Since Apple first announced plans to develop its own proprietary mapping application earlier this year, Google Maps supporters were skeptical of Apple’s ability to design a more accurate and effective global mapping solution. Following the release of the iOS 6 mobile operating system in September, many Apple users expressed frustration with the new Maps application. Within a matter of days, the backlash was evident in the press, as well. Numerous technology review sites, blogs and even tech and business news outlets were discussing Apple Maps and its lackluster user experience.
Just one week after the software’s release, Apple’s CEO Tim Cook responded to the criticisms directed toward the Maps application with a public apology on Apple.com. In the statement by Cook, he states:
“At Apple, we strive to make world-class products that deliver the best experience possible to our customers. With the launch of our new Maps last week, we fell short on this commitment. We are extremely sorry for the frustration this has caused our customers and we are doing everything we can to make Maps better.”

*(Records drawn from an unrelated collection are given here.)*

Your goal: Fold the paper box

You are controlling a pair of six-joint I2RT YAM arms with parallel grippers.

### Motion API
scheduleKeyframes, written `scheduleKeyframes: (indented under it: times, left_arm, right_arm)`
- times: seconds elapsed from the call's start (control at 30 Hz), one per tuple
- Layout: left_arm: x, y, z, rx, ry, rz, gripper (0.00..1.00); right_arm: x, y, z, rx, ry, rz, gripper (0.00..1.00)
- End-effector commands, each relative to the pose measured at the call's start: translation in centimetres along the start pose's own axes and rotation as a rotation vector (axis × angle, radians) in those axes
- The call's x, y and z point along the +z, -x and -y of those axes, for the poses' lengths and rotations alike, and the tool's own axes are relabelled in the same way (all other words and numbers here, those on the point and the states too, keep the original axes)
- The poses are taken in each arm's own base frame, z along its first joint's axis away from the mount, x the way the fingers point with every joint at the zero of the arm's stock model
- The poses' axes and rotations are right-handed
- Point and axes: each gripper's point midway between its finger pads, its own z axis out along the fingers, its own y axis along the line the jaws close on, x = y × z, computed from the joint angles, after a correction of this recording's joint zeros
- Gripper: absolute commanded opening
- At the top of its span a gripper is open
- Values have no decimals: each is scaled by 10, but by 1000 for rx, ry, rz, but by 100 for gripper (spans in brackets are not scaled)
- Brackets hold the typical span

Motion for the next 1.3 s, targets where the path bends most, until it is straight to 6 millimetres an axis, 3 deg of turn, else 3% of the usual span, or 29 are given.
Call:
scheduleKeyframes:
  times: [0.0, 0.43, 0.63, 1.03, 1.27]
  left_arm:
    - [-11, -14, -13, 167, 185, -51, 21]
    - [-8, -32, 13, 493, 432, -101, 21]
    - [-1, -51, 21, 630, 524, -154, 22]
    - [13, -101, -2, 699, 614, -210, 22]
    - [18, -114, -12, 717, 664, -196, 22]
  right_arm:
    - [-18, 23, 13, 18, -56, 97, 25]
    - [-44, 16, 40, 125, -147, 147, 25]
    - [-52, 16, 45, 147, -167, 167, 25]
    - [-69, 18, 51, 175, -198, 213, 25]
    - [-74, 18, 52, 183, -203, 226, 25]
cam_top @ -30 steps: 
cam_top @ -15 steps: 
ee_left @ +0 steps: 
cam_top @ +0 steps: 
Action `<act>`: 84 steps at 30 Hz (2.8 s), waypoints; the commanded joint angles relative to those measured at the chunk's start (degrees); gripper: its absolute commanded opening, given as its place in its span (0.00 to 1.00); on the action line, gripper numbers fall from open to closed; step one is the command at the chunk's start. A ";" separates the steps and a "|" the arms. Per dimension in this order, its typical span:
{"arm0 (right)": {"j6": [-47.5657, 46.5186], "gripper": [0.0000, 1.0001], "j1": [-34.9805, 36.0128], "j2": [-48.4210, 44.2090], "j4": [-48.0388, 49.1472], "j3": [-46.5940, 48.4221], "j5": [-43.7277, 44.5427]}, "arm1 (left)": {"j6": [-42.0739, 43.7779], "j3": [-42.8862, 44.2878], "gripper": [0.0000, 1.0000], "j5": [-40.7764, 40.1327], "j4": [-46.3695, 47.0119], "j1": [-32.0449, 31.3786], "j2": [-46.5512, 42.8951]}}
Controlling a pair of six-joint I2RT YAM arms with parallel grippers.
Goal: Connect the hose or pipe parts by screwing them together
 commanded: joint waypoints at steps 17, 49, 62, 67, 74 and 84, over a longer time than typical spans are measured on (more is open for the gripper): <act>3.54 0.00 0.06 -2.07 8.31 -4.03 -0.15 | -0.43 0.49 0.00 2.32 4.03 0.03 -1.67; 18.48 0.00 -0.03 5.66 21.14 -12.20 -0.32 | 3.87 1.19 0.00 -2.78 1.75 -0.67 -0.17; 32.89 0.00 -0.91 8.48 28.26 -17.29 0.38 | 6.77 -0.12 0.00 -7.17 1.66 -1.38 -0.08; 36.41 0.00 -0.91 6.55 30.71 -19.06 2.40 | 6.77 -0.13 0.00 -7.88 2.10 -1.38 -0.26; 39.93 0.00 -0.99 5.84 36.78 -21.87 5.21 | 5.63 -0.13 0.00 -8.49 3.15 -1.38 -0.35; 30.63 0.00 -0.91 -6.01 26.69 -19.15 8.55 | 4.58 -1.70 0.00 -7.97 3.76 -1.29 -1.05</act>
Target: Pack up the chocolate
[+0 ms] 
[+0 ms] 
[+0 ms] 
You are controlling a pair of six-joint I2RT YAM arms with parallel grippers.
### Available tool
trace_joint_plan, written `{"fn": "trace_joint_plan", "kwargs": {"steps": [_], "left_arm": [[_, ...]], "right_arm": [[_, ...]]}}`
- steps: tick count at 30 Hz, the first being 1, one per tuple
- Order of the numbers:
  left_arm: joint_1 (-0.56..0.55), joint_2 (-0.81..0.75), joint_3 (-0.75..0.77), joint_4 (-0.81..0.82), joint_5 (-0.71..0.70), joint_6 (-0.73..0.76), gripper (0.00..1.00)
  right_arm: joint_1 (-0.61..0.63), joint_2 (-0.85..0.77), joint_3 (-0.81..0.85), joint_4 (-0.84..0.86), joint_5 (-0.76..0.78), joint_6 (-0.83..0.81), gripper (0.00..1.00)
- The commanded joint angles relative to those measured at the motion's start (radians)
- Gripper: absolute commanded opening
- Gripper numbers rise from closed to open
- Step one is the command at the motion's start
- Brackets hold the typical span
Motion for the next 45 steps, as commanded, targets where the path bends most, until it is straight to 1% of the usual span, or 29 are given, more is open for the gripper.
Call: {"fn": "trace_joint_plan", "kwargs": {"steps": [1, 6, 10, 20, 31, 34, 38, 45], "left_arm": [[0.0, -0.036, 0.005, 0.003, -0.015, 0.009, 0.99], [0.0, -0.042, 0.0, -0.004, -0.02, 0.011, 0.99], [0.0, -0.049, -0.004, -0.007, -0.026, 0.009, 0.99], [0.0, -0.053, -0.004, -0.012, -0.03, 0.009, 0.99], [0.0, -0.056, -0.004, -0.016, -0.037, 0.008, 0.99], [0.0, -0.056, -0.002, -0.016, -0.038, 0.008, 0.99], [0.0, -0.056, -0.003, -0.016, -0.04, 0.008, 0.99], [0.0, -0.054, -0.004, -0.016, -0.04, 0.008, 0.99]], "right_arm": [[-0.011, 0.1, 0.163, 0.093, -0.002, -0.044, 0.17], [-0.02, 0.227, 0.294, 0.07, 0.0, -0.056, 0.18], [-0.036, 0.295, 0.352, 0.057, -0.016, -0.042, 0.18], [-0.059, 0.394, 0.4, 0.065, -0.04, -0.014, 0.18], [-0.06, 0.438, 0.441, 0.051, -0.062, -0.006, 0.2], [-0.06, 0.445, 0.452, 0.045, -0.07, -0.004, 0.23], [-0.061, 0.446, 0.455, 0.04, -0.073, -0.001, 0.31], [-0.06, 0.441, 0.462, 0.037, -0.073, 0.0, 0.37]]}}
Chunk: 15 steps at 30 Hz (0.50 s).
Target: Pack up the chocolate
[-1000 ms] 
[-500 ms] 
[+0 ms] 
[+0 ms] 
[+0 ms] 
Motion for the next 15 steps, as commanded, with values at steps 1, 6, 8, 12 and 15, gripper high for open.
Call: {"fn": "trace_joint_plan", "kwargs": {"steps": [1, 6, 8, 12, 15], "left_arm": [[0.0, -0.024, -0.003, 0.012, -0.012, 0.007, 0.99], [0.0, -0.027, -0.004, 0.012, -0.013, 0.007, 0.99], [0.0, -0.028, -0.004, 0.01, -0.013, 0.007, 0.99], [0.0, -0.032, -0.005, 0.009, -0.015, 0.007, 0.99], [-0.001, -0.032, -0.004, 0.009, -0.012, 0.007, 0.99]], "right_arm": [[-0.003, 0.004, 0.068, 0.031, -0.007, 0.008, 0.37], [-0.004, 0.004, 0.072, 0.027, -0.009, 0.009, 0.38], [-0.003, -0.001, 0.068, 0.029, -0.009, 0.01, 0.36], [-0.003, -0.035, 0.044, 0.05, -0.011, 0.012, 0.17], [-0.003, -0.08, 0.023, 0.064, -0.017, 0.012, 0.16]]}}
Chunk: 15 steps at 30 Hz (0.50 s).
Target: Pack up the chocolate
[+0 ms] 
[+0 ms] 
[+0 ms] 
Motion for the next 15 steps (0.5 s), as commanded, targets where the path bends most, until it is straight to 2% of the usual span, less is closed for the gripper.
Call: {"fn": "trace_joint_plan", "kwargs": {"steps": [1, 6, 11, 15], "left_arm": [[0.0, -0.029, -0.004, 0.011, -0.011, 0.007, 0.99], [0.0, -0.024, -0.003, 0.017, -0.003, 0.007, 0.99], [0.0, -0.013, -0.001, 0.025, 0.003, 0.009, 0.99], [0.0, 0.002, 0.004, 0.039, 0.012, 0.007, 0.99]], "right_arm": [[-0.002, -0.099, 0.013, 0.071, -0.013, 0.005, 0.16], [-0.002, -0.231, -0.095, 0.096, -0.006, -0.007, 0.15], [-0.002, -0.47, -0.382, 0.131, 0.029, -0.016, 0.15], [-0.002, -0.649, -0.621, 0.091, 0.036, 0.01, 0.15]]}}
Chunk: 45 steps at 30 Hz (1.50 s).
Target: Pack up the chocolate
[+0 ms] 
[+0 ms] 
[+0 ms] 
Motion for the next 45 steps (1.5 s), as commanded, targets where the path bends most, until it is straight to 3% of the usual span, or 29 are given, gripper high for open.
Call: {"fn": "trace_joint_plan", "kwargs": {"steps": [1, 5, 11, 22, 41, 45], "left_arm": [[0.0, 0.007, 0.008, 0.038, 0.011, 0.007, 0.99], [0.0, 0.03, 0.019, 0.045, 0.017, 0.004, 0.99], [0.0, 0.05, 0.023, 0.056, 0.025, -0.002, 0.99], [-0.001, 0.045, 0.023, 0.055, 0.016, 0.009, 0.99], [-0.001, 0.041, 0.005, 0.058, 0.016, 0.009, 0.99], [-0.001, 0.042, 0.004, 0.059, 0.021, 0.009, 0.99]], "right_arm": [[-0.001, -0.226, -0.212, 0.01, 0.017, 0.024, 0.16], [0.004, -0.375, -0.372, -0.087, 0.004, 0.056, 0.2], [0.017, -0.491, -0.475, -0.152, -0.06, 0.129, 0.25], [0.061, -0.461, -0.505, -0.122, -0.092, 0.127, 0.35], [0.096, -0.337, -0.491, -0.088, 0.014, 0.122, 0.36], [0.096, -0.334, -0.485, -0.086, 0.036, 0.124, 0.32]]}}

The apology letter also acknowledges alternatives to Apple Maps, including top competitor, Google:
“While we’re improving Maps, you can try alternatives by downloading map apps from the App Store like Bing, MapQuest and Waze, or use Google or Nokia maps by going to their websites and creating an icon on your home screen to their web app.”
Although Google’s mobile Web application is available on iOS 6, Apple lacked Google Maps software developed specifically for the new mobile operating system. Recently, however, the overwhelming outcry for a Google alternative on iOS 6 has inspired the company (which currently dominates the online mapping software market in the U.S.) to create a Google Maps app for iOS 6-enabled Apple devices.
A representative from Google spoke to the Wall Street Journal regarding the upcoming application:
“We believe Google Maps are the most comprehensive, accurate and easy-to-use maps in the world. Our goal is to make Google Maps available to everyone who wants to use it, regardless of device, browser, or operating system.”
With the extremely popular Google Maps poised to make its imminent debut in the App Store, Apple is now facing a possibly substantial loss of market share. Going forward, Apple’s mobile development team must strive to build a high-quality mapping solution with a strong focus on improved accuracy.
As Google begins its move toward iOS 6, mobile Web users will ultimately determine the fate of both Apple and Google’s mapping software and play an instrumental role in the overall future of the digital mapping industry.